La conductora Ana María Alvarado ha encendido las alarmas tras revelar un audaz intento de extorsión que sufrió una de sus empleadas domésticas. El incidente, que por poco culmina en un robo millonario, pone de manifiesto la creciente sofisticación de los delincuentes que operan en la Ciudad de México y sus alrededores, utilizando tácticas psicológicas para despojar a las víctimas de sus bienes.
El modus operandi, conocido como 'La Patrona' o 'Sobre Amarillo', ha sido empleado con alarmante frecuencia contra figuras públicas y sus empleados. En esta ocasión, la empleada de Alvarado recibió una llamada telefónica que la sumió en un estado de pánico, al serle informado que la propia presentadora se encontraba en una emergencia médica grave y requería de fondos y documentos de manera inmediata.
Los delincuentes demostraron un nivel de información preocupante, al mencionar el nombre de Ana María Alvarado, el de su esposo e incluso el número de hijos que tienen. Este nivel de detalle fue crucial para que la empleada cayera en la trampa, creyendo que la emergencia era real y que debía actuar con celeridad para salvar a su patrona.
La llamada se prolongó, y los extorsionadores, con una frialdad escalofriante, instruyeron a la empleada para que mostrara diversas partes de la casa, buscando objetos de valor y dinero en efectivo. La exigencia de mantener el secreto y no alertar a nadie más añadió una capa de presión psicológica, buscando aislar a la víctima y evitar cualquier posibilidad de verificación.
Fue la intervención oportuna de uno de los hijos de Ana María Alvarado lo que evitó la consumación del fraude. Al percatarse de la angustia de la empleada y escuchar fragmentos de la conversación, el joven logró comprender la situación y confrontar a los delincuentes, quienes, al verse descubiertos, optaron por cortar la comunicación.
Alvarado, visiblemente afectada pero decidida a alertar al público, compartió su experiencia en el programa 'Sale el Sol'. Subrayó la importancia de la precaución y la necesidad de que la ciudadanía esté informada sobre estas artimañas delictivas que buscan aprovecharse de la vulnerabilidad y el miedo.

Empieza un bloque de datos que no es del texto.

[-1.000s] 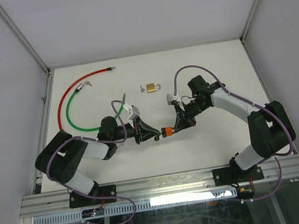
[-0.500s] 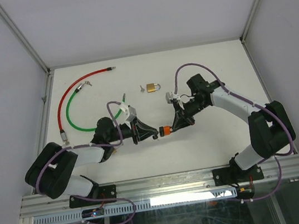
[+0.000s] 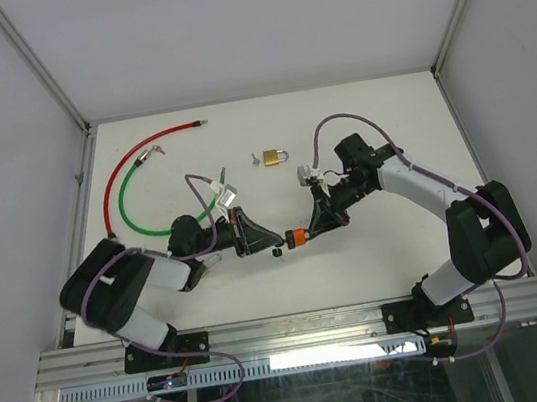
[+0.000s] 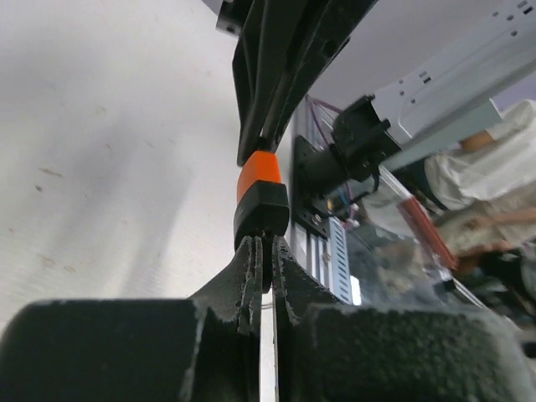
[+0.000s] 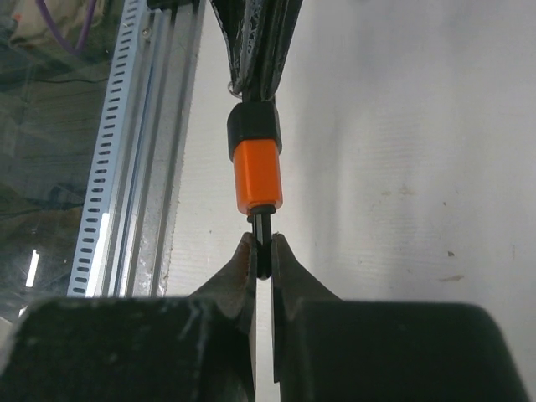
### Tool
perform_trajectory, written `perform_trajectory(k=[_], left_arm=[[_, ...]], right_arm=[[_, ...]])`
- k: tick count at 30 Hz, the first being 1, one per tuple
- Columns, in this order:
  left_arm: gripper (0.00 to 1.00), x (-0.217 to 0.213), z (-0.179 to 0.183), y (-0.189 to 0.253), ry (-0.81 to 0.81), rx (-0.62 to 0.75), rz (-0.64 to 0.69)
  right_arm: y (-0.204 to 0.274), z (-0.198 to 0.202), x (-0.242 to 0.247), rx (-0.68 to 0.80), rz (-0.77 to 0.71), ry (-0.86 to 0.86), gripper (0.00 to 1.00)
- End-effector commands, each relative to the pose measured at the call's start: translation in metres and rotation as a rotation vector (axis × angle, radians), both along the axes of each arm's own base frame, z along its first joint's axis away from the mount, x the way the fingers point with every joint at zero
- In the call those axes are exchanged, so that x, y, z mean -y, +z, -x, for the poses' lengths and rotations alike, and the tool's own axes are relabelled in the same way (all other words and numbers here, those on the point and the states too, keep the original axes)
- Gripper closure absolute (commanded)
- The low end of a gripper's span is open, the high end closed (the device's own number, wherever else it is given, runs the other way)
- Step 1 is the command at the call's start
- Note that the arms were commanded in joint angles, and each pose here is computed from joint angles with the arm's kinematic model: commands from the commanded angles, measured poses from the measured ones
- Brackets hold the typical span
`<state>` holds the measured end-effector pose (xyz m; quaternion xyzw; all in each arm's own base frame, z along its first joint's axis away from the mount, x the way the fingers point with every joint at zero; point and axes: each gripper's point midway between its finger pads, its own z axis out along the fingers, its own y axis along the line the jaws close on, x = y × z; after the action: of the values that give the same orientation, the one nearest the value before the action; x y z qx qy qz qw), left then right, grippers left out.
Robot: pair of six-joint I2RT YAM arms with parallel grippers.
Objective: Lock with the key
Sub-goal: Lock the lock.
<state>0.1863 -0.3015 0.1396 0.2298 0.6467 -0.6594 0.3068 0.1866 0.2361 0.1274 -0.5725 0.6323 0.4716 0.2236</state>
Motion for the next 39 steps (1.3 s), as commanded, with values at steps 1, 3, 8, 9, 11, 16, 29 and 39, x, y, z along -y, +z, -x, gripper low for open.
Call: perform_trajectory(k=[1,3,8,9,11,16,29,39], left_arm=[[1.00,-0.009,-0.025,0.012,0.243,0.369,-0.157],[1.00,-0.010,-0.027,0.009,0.334,0.527,-0.267],[1.00,-0.019,-0.013,0.020,0.367,0.735,-0.234],[1.00,-0.020,-0.012,0.020,0.368,0.742,-0.232],[1.00,-0.019,-0.012,0.020,0.362,0.729,-0.231],[1.00,-0.019,-0.010,0.022,0.289,0.509,-0.170],[1.00,-0.031,-0.023,0.030,0.257,0.279,-0.084],[1.00,-0.048,-0.047,0.049,0.484,0.253,-0.022]], right_arm=[[0.016,-0.017,-0.002,0.094,-0.036,-0.009,1.00],[0.017,-0.017,-0.003,0.096,-0.038,-0.009,1.00],[0.017,-0.016,-0.003,0.097,-0.042,-0.006,1.00],[0.018,-0.016,-0.002,0.101,-0.044,-0.006,1.00],[0.019,-0.015,-0.002,0.112,-0.051,-0.002,1.00],[0.020,-0.014,-0.001,0.133,-0.059,0.006,1.00],[0.023,-0.022,0.003,0.152,-0.055,-0.031,1.00],[0.034,-0.056,0.028,0.159,-0.052,-0.195,1.00]])
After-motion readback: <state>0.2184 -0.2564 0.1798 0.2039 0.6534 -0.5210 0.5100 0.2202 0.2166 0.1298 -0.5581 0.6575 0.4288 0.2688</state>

La presentadora no dudó en mencionar casos similares que han afectado a otras personalidades del mundo del espectáculo. Entre ellas, destacó el caso de la actriz Consuelo Duval, quien también fue víctima de un engaño similar, aunque en su situación se especuló sobre una posible complicidad interna, un extremo que en el caso de Alvarado parece descartado.
Otro caso emblemático es el de la periodista Pati Chapoy. Hace algunos años, una empleada suya fue engañada bajo un esquema parecido, llevando a la entrega de objetos de valor a manos de desconocidos. En este incidente, se identificó plenamente el modus operandi 'La Patrona', que consiste en obtener información previa para generar confianza y luego sembrar el pánico.
La Secretaría de Seguridad Ciudadana (SSC) de la Ciudad de México ha emitido advertencias recurrentes sobre 'La Patrona'. Este método, también conocido como 'Sobre Amarillo', se dirige principalmente a empleados domésticos y trabajadores de negocios, quienes suelen ser más susceptibles a las presiones y amenazas.
Los delincuentes detrás de estas estafas se caracterizan por su habilidad para obtener datos personales y familiares de las víctimas. Con esta información, construyen narrativas convincentes sobre emergencias, secuestros o problemas legales que supuestamente aquejan a sus empleadores, obligando a los trabajadores a actuar bajo coacción.
La estrategia de los criminales es clara: generar un estado de shock y confusión que impida a la víctima pensar con claridad y verificar la información. La urgencia fabricada y la amenaza implícita de represalias contra sus patrones o familiares son las herramientas principales para lograr su cometido.
Ante esta ola de delitos, las autoridades recomiendan mantener la calma ante cualquier llamada sospechosa, colgar inmediatamente y, lo más importante, verificar la información directamente con los familiares o empleadores supuestamente involucrados. La comunicación directa y la desconfianza ante solicitudes inusuales son las mejores defensas.
Además, la SSC enfatiza la importancia de no proporcionar datos personales ni bancarios por teléfono y de reportar cualquier intento de extorsión a las autoridades. La denuncia ciudadana es fundamental para desarticular estas redes criminales y proteger a la población de ser blanco de estos engaños.
El caso de Ana María Alvarado sirve como un doloroso recordatorio de que nadie está exento de ser víctima de la delincuencia. La audacia de los criminales y la falta de seguridad en ciertos ámbitos exigen una mayor vigilancia y conciencia por parte de todos los ciudadanos para evitar caer en estas trampas mortales.